Entsprechend reagierte der ukrainische Außenminister Andrij Sybiha auf der Plattform X und betonte, dass es mindestens sieben Länder gebe, die sich für ein mögliches Treffen der beiden Staatschefs als Gastgeber angeboten haben. Selenskyj sei entschlossen, sofort in eines dieser Länder zu reisen, um Gespräche zu führen. Allerdings kritisierte Sybiha die „unannehmbaren Vorschläge“ Putins als Hinhaltetaktik.
Während Selenskyj stets ein persönliches Treffen mit Putin forderte, um einen Waffenstillstand zu besprechen, stellt Putin seinerseits die Legitimität Selenskyjs aufgrund der im Vorjahr abgelaufenen Amtszeit infrage. Er fordert, dass die Befugnisse durch Wahlen neu legitimiert werden. Die Ukraine hingegen verweist auf die Verfassung, die eine Verlängerung der Amtsbefugnisse unter Kriegsrecht vorsieht.

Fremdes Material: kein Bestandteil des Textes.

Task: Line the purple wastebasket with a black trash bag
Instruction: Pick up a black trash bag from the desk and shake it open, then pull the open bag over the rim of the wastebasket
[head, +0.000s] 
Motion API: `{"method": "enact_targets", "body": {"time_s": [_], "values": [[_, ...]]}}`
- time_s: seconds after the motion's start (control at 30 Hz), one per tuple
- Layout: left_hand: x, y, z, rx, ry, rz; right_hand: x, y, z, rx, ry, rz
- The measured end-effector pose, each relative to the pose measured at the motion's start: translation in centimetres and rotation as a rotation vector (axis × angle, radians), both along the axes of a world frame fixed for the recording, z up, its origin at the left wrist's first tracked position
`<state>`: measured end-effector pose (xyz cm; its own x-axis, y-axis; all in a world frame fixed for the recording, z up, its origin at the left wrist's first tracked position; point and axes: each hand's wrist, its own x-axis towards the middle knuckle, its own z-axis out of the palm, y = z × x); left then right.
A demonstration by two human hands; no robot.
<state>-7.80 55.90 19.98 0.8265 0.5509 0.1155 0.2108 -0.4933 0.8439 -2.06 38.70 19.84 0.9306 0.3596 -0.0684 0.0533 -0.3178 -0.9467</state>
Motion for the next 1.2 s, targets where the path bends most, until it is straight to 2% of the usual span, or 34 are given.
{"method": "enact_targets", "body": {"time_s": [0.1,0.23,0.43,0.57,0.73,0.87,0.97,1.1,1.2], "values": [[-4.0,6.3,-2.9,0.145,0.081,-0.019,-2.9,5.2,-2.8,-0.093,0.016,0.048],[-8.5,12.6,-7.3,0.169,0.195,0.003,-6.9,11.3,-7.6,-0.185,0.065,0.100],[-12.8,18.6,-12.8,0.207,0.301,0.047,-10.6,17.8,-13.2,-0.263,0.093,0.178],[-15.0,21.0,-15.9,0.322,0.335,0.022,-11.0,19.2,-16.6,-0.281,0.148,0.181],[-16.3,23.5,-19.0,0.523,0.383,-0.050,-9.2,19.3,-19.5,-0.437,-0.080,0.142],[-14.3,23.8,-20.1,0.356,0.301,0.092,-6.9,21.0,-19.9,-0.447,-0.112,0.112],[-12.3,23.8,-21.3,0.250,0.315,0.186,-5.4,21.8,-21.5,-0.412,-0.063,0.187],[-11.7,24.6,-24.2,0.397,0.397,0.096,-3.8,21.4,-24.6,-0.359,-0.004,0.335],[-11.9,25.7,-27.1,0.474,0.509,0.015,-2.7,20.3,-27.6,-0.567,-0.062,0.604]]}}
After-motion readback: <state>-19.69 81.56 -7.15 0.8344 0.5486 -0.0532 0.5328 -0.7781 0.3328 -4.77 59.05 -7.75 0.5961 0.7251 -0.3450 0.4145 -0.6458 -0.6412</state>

In einer bemerkenswerten Bemerkung erwähnte Putin auch Gespräche mit dem ehemaligen US-Präsidenten Donald Trump über die Möglichkeit eines Treffens. Putin bekräftigte, dass, wenn Selenskyj bereit sei, eine solche Zusammenkunft durchaus realisierbar sei.
Die Forderung Moskaus nach einem Gebietsverzicht der Ukraine, um Frieden zu schließen, trifft bei Selenskyj auf strikte Ablehnung, da die ukrainische Verfassung solche Eingeständnisse nicht erlaube. Der russische Angriffskrieg gegen die Ukraine hält unvermindert seit über dreieinhalb Jahren an.